Estimators for the parameters are derived by the Maximum Likelihood method. Approximate confidence intervals for the model parameters are constructed and are found to have very satisfying coverage probability. A hypothesis test for the difference of model parameters between two treatment groups, called approximate RSES test, is constructed. When it is compared with the logrank test and the stratified logrank test regarding power, results vary based on the scenario. When survival benefit in one group is mainly due to response benefit, the approximate RSES test is considerably more powerful than the other tests. Approximate confidence intervals for the parameter differences are derived and show very satisfying coverage probability. Where possible, exact formulas for the calculation of coverage probabilities and rejection probabilities are given. An approximate and an exact sample size calculation method for the approximate RSES test are developed. The sample size calculation method is applied to a clinical example and the power of the approximate RSES test, the logrank test, and the stratified logrank test is compared within this example. The approximate RSES test turns out to be considerably more powerful.
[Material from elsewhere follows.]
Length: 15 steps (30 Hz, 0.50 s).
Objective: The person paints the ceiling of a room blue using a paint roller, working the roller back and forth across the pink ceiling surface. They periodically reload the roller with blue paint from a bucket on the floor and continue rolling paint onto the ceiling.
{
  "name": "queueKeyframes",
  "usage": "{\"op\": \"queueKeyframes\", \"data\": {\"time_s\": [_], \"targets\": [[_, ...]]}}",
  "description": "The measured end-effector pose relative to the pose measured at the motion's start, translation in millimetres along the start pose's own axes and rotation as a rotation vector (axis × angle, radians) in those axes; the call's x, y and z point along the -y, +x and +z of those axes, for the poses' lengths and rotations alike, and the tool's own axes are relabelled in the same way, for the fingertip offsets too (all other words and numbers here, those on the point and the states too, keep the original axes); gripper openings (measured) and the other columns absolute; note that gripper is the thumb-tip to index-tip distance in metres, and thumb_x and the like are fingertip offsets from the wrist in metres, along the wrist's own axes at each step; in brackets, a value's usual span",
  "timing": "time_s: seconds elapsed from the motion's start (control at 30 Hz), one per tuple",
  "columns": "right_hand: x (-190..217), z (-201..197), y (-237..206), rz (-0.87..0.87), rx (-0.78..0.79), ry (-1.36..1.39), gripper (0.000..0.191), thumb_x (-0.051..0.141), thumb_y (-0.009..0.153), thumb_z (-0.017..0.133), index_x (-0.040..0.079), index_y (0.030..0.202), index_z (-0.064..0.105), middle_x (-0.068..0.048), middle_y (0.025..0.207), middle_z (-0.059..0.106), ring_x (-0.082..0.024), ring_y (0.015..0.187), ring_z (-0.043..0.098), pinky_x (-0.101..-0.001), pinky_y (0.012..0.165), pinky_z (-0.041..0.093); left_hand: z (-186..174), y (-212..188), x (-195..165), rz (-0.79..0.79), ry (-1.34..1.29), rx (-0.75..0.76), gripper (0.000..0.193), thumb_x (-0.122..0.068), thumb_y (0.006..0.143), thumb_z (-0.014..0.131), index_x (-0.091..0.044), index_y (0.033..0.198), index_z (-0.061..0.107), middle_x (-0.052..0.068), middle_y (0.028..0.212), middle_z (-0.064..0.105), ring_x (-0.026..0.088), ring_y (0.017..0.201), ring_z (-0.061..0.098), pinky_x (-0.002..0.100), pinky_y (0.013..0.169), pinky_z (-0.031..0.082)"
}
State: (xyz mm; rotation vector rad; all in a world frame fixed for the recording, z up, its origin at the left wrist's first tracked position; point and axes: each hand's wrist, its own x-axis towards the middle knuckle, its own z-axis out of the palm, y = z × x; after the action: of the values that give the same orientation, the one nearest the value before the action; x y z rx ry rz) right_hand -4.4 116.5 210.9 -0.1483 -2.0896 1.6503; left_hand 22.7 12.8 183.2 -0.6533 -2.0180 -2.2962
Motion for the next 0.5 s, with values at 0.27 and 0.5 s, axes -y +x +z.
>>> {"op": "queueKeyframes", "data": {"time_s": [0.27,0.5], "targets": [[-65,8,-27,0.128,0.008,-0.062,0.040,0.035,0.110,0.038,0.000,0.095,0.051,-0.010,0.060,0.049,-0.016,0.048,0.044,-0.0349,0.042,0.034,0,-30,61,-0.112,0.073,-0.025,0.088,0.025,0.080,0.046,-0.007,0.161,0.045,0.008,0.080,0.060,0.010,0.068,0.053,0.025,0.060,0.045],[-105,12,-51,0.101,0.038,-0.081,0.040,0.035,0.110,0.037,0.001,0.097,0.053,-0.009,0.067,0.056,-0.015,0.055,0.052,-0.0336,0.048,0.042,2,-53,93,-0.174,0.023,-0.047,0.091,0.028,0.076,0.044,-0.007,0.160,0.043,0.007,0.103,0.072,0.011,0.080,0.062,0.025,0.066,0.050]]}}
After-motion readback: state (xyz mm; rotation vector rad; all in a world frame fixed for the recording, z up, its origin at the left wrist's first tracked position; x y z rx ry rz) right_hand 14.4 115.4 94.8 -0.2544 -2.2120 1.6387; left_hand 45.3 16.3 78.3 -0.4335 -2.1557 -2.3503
It is discussed that the assumptions of the RSES model are relatively strict. Also, the results of the approximate RSES test have to be interpreted carefully, since a rejection of the null hypothesis does not necessarily translate to a uniform survival benefit. In practice, more flexible methods may be desired for estimating and testing survival distributions conditional on a binary response variable. Testing could be based on an effect measure that indicates survival benefit, like the Restricted Mean Survival Time (RMST). Combining a non-parametric survival estimation method that considers the response status with a meaningful effect measure like RMST could be a flexible way to analyse studies in the described context. When planning such a study with concrete assumptions, the RSES model can be applied. Also, it is pointed out that the approach presented in this thesis is applicable to other parametric survival models. Further research is needed to develop distribution estimators and a test of survival difference with more flexible distribution assumptions, as well as extending the methods to the situation of an early interim decision based on response rates.

It is concluded that this thesis contains a comprehensive investigation of the RSES model. It provides point estimators and confidence interval estimators for the RSES model which are necessary for applying the RSES model in practice. Furthermore, the general approaches used in this dissertation regarding the derivation of estimators, confidence intervals, hypothesis tests, sample size calculation, and exact calculations can be applied to further models describing the relationship between a surrogate endpoint and a survival endpoint.